Storie - Histories
Diario di un amatore di vini n.1
Durante il lockdown, ho ripensato ai miei viaggi nelle case vinicole, l’inizio di un’avventura alla scoperta di vini sorprendenti.
In realtà, ho raramente il tempo di passeggiare per le vigne, e ora che avrei finalmente il tempo, non si può uscire di casa…
Ma ripenso alle immagini impresse nella mia mente della collina “Asili”, un grand cru del barbaresco.
Un appassionato di vino che non conosce il Barbaresco (sarà catturato e decapitato, no scusate, si pensa ma non si dice), dovrebbe partecipare ad una masterclass, o meglio ancora viaggiare attraverso queste terre, oppure seguire il mio diario, per comprendere al meglio questa denominazione così complessa.
Iniziamo dall’origine del nome Barbaresco, un villaggio ora in Piemonte, ma che un tempo faceva parte della barbara Gallia, ragione per la quale i Romani chiamavano Barbaritium.
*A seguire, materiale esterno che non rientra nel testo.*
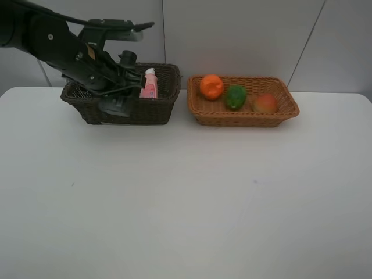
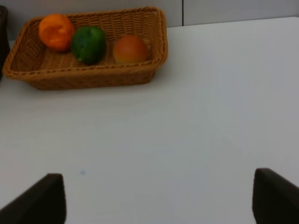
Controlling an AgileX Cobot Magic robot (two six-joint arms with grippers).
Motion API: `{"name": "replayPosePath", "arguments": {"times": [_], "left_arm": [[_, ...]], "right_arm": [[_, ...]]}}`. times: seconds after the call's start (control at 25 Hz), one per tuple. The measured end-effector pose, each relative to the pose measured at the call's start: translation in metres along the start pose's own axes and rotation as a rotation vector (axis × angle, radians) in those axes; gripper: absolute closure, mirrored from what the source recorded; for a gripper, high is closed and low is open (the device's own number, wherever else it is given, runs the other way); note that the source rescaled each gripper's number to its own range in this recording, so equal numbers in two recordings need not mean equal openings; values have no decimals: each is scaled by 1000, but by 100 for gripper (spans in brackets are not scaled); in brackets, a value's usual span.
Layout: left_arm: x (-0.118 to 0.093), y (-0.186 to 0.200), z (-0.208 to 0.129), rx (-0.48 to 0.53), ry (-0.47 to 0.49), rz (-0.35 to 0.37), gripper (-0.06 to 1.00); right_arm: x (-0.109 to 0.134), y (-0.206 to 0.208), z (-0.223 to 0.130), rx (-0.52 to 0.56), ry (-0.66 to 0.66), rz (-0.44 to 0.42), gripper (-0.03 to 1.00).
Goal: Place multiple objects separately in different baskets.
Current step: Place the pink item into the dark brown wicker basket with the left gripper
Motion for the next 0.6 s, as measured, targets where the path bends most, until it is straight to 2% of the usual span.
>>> {"name": "replayPosePath", "arguments": {"times": [0.16, 0.36, 0.48, 0.6], "left_arm": [[-7, 2, 27, -149, -41, -34, 12], [-6, 3, 51, -304, -163, -41, 12], [4, -7, 52, -337, -213, -21, 12], [21, -24, 45, -345, -203, 2, 12]], "right_arm": [[0, 0, 0, 0, 0, 0, 26], [0, 0, 0, 0, 0, 0, 26], [0, 0, 0, 0, 0, 0, 26], [0, 0, 0, 0, 0, 0, 26]]}}
Point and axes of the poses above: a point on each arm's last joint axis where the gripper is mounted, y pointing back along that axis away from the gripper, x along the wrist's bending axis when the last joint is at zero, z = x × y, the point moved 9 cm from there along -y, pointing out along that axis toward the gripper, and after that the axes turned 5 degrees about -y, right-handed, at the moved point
Gli stessi barbari che, semplificando (e di molto) le cose, causarono la caduta dell’Impero Romano d’Occidente.
La denominazione Barbaresco è costituita da tre comuni (e mezzo) : Barbaresco, Neive, Treiso euna parte di San Rocco. Il vitigno utilizzato è il Nebiolo, e il suolo è in gran parte del cenozoico, risale quindi a 70 milioni di anni fa.
Si iniziò a parlare di vino Barbaresco già nel 1894, con la nascita della cantina cooperativa del Barbaresco, ma la denominazione arrivò solo nel 1963.
Il territorio del Barbaresco possiede diversi cru ben riconoscibili et la sua struttura ricorda lo stile della Borgogna: piccole parcelle, perlopiù monovitigno, coltivate e raccolte da proprietà familiari.
Iniziamo parlando di Asili, una collina storica di 3 ettari, costituita di marna e una piccola parte di sabbia, che rende i vini più morbidi, meno tannico e più ricchi.
Non si può parlare di Asili senza menzionare nomi come Giacosa, che ottenne le vigne nel ’55 ma che iniziò la produzione solo nel’ 67, la famiglia Grasso, con la tenuta Elio Grasso Cà del Baio, o ancora la Cantina Produttori, che iniziò la produzione nello sfortunato ’73, e che fu quindi obbligata a stampare la prima etichetta l’anno seguente.
Quando apriamo un Barbaresco ci aspettiamo l’eleganza, il tannino e una buona freschezza, anche a scapito di una struttura quasi austera. L’Asili è diverso, ha un colore più carico, è più rotondo e con quel mezzo grado in più che ne sostiene la struttura.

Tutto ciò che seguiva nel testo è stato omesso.